> [Action item] Scan the listing below for the word "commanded", then copy each line that has it.

> [Extracted data]
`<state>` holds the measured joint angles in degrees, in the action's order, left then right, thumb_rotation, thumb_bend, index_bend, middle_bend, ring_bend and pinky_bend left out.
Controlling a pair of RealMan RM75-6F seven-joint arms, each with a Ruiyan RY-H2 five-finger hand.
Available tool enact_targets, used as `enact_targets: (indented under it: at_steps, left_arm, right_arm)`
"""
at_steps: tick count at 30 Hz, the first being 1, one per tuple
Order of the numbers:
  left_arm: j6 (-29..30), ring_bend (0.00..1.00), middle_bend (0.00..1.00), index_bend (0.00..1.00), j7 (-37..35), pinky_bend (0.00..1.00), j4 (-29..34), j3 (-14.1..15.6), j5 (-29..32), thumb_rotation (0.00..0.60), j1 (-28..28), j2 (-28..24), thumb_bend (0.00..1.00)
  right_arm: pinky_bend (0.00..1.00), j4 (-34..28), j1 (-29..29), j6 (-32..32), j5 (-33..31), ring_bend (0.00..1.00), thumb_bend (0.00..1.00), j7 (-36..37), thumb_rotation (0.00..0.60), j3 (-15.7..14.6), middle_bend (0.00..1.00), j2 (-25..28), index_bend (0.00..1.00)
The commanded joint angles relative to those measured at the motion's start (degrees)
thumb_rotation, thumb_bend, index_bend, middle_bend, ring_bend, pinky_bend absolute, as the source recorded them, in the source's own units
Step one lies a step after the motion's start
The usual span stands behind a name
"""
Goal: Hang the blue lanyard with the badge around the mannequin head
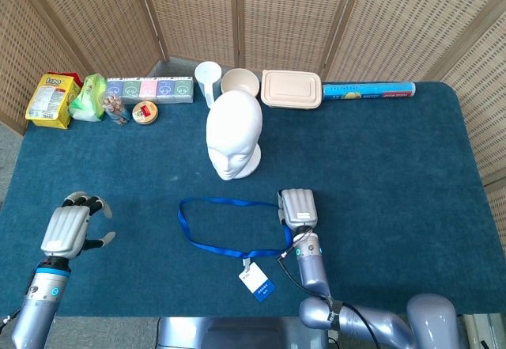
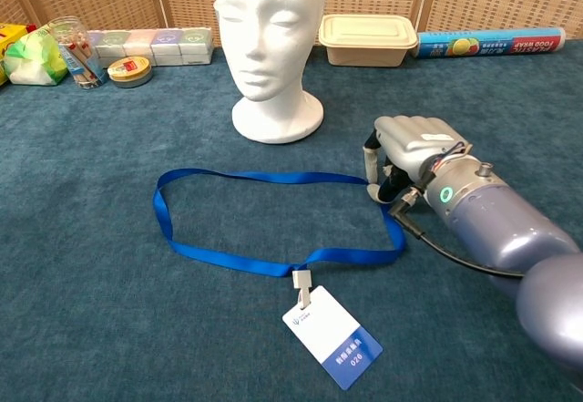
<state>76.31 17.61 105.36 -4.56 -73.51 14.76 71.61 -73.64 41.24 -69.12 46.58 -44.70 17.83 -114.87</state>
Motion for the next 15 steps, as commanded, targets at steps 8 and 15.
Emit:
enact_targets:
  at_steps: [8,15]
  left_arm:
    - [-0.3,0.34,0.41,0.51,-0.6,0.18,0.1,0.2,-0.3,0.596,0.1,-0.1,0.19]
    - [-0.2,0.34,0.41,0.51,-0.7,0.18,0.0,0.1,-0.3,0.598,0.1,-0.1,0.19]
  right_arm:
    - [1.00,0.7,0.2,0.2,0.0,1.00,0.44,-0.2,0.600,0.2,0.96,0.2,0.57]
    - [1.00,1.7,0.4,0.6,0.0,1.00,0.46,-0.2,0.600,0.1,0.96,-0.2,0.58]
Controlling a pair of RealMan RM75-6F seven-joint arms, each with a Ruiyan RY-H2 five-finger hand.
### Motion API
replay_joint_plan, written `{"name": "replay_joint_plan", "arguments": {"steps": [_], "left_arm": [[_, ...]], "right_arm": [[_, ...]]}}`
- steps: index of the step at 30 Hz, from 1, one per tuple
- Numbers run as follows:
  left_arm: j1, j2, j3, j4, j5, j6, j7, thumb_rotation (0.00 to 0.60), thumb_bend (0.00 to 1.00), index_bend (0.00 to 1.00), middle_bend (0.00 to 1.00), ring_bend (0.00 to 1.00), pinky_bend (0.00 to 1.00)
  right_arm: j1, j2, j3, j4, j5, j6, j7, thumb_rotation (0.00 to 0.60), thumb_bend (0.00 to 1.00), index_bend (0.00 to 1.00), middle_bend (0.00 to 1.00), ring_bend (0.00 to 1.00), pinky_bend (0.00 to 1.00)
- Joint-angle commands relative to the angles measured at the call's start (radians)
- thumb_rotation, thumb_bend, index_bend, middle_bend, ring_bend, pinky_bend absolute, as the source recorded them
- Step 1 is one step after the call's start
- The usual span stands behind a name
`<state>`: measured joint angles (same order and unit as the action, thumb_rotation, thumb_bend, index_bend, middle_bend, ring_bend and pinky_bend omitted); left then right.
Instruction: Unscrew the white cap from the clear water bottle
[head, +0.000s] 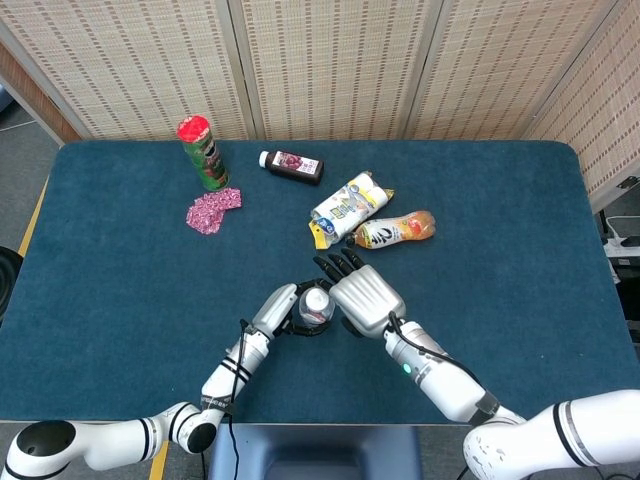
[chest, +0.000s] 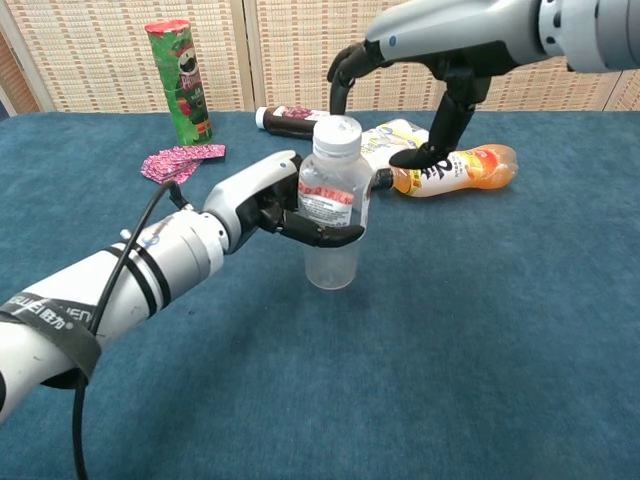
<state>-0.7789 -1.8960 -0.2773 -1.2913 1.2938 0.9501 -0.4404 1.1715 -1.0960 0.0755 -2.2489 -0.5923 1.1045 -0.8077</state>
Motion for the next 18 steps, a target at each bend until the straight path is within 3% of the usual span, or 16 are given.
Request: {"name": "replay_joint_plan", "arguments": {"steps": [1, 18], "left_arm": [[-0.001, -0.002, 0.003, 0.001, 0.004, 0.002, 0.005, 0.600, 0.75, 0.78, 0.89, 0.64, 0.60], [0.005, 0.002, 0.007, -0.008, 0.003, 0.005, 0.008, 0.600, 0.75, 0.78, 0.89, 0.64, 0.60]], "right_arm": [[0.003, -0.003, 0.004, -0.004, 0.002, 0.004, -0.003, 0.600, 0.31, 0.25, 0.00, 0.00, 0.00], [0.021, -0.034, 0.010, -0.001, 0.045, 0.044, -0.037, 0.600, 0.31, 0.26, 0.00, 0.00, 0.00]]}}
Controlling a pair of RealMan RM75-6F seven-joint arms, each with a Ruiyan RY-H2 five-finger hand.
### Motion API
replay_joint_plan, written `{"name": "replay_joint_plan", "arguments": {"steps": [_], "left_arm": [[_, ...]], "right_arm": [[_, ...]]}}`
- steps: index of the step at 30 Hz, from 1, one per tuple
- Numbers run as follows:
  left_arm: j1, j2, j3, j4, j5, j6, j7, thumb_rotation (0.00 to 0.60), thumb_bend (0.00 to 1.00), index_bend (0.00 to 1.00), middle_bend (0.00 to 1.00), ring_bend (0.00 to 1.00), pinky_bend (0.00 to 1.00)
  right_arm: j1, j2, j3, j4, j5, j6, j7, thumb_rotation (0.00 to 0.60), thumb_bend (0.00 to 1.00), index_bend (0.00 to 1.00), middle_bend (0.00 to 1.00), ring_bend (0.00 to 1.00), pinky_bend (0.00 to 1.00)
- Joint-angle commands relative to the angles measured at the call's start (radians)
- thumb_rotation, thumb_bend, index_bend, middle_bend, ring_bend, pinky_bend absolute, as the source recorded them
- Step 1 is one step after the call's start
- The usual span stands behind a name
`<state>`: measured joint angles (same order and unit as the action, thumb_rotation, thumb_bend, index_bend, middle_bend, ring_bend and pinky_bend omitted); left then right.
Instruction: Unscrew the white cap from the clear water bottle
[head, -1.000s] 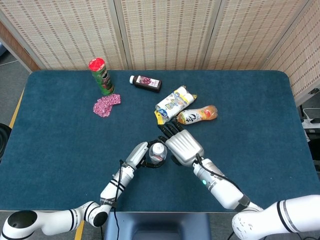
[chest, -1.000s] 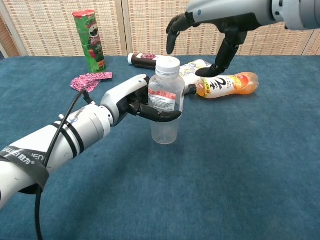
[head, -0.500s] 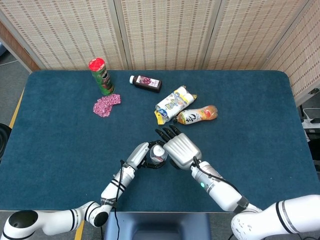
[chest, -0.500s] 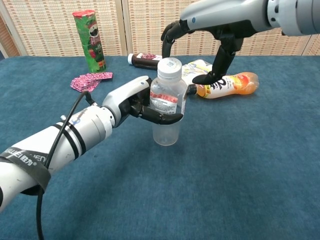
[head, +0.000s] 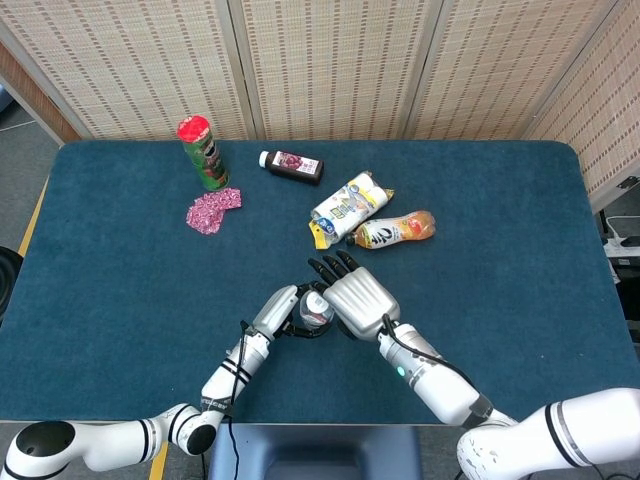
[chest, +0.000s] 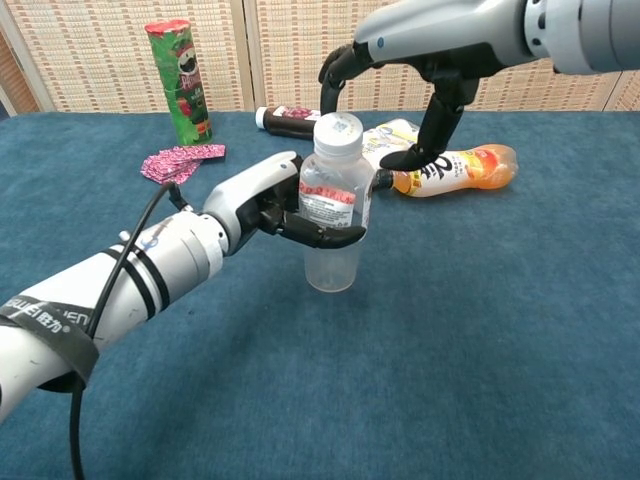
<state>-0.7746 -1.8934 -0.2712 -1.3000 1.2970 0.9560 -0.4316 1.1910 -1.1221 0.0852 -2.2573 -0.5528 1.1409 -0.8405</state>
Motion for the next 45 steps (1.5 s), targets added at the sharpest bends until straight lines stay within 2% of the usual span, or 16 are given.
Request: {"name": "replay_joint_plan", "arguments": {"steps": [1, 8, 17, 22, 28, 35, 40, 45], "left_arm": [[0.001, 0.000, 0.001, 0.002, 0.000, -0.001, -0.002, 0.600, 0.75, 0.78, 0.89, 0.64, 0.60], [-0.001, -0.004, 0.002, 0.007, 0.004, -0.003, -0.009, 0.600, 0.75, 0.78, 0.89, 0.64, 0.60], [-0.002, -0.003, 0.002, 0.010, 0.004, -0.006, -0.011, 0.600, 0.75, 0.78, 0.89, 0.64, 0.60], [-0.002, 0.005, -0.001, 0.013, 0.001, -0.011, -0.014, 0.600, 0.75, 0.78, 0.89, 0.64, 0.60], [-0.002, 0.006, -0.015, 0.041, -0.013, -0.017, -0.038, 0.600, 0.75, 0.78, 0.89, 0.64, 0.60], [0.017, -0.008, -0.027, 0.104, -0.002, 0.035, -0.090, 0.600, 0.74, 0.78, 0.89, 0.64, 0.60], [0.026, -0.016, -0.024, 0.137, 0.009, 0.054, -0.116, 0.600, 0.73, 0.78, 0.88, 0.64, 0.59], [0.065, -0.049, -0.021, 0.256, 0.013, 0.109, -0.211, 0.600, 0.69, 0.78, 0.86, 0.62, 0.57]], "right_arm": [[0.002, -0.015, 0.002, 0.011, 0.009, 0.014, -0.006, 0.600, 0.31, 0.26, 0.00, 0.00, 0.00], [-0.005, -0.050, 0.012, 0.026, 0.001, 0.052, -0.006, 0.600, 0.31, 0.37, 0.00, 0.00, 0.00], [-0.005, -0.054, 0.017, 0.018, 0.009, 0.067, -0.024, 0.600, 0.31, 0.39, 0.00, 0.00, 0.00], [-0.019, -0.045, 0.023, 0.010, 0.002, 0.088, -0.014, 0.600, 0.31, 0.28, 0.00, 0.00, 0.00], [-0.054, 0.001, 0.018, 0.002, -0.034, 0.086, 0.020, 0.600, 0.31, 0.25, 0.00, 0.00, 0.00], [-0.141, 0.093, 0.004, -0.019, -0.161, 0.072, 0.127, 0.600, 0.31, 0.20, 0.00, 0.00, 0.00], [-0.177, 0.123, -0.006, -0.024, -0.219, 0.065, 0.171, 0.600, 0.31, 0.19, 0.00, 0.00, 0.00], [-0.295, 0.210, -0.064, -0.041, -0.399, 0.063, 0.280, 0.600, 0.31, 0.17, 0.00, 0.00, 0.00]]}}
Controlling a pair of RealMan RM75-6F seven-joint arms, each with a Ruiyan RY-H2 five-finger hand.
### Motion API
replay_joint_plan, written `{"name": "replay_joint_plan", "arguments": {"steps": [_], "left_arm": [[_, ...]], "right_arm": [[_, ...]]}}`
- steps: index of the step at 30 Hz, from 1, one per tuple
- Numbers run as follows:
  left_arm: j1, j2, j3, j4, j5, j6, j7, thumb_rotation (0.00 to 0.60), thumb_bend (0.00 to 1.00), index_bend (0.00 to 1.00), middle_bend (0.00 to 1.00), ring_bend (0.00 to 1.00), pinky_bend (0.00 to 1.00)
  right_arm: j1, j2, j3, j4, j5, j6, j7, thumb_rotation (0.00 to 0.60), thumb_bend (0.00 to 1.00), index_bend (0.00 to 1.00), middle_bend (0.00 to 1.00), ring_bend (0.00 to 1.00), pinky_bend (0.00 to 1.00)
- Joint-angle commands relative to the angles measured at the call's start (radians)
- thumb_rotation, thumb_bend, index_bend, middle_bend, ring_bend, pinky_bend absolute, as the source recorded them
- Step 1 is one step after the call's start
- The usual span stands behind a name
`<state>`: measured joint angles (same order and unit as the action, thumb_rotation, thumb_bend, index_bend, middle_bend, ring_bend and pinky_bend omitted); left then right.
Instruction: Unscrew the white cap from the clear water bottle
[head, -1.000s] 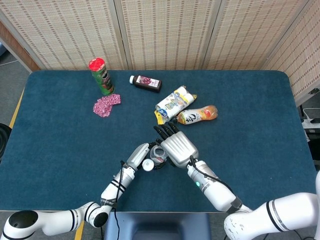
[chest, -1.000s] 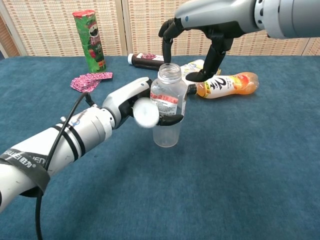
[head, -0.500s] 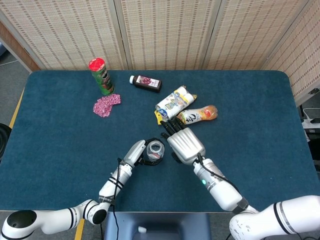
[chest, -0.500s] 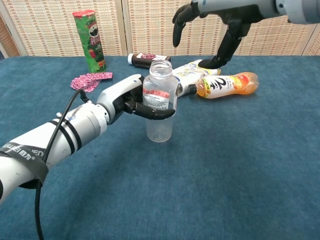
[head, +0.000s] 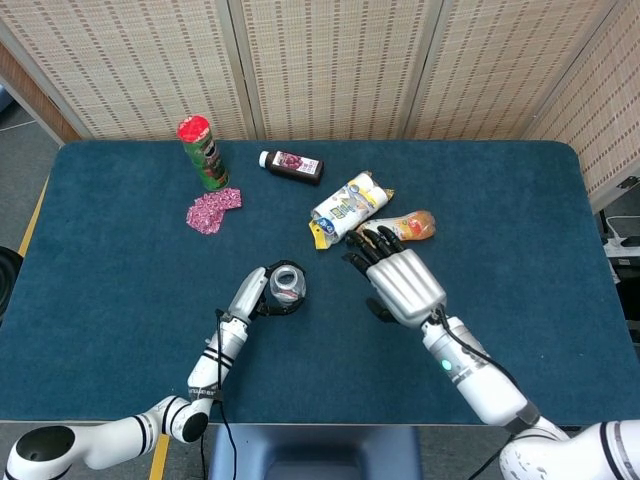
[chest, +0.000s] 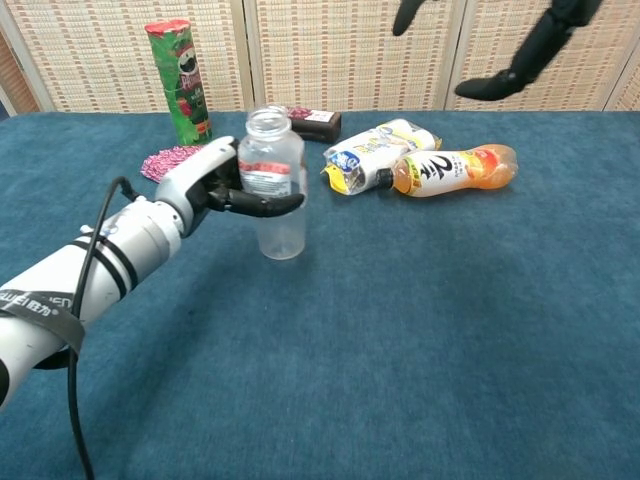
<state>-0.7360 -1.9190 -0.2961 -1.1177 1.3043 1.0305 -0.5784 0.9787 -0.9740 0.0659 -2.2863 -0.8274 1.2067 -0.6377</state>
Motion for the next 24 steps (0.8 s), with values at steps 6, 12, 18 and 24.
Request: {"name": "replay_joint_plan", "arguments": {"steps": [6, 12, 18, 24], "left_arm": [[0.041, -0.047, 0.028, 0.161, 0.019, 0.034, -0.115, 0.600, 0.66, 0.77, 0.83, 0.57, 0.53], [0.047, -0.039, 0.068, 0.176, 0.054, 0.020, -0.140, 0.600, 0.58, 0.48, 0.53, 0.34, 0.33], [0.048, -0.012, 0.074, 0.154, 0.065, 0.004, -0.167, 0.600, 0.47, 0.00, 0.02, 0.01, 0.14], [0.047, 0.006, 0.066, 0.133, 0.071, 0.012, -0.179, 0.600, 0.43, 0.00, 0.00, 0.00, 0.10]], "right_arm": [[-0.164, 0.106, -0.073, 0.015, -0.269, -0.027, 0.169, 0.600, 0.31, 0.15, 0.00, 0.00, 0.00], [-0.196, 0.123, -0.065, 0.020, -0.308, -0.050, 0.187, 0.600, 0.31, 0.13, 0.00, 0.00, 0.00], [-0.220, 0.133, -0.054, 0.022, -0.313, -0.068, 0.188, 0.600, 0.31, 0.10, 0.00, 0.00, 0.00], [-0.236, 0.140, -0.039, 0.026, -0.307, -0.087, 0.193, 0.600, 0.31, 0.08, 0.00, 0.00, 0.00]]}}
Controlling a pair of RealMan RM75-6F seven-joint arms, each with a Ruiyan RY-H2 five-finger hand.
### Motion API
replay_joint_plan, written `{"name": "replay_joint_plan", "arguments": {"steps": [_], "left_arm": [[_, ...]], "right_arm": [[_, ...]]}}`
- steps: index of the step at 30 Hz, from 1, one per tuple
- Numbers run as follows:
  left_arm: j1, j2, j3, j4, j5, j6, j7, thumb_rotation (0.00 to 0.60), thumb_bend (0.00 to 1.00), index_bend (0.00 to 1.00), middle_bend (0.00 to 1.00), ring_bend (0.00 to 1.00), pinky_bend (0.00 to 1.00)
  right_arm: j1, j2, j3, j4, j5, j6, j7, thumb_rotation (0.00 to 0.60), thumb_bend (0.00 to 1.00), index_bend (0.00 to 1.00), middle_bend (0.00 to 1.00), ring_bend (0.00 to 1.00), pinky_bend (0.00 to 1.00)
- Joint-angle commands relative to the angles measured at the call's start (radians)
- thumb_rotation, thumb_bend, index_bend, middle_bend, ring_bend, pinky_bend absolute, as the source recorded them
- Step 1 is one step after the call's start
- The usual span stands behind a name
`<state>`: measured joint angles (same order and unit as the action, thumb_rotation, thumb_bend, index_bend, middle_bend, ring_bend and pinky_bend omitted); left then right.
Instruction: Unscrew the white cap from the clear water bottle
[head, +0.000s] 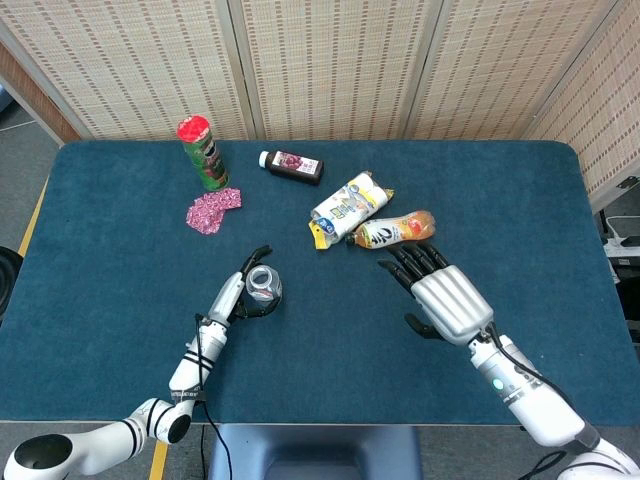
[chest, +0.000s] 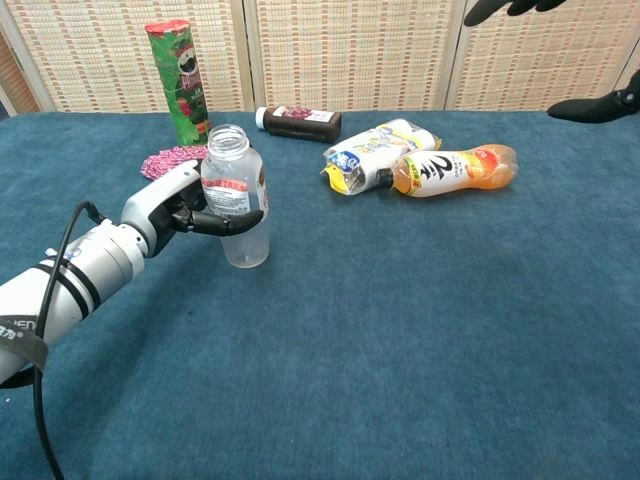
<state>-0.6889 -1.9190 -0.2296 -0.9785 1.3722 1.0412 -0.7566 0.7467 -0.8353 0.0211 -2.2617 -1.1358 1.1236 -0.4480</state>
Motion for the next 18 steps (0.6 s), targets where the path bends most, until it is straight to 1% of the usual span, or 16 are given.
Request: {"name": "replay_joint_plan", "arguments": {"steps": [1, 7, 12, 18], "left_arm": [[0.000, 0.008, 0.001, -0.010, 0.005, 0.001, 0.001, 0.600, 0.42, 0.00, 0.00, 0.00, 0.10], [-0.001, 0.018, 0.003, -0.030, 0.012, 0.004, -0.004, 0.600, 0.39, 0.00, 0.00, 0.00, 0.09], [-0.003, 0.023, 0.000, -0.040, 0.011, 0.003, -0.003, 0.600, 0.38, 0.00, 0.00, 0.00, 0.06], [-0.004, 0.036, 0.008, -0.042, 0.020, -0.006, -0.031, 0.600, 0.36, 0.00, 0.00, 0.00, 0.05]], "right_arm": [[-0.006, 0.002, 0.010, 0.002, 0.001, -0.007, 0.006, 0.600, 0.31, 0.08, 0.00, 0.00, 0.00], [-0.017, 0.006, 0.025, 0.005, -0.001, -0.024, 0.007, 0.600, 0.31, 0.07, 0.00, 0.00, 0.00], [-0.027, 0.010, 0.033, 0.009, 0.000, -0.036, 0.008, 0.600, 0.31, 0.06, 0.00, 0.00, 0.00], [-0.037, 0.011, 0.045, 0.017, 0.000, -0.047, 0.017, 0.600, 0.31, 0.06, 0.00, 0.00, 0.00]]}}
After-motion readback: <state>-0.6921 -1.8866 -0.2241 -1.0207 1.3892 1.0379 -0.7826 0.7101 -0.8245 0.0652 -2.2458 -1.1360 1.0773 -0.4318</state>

> [Finished task]
The commanded joint angles relative to those measured at the motion's start (degrees)
Motion for the next 15 steps, as commanded, targets at steps 8 and 15.

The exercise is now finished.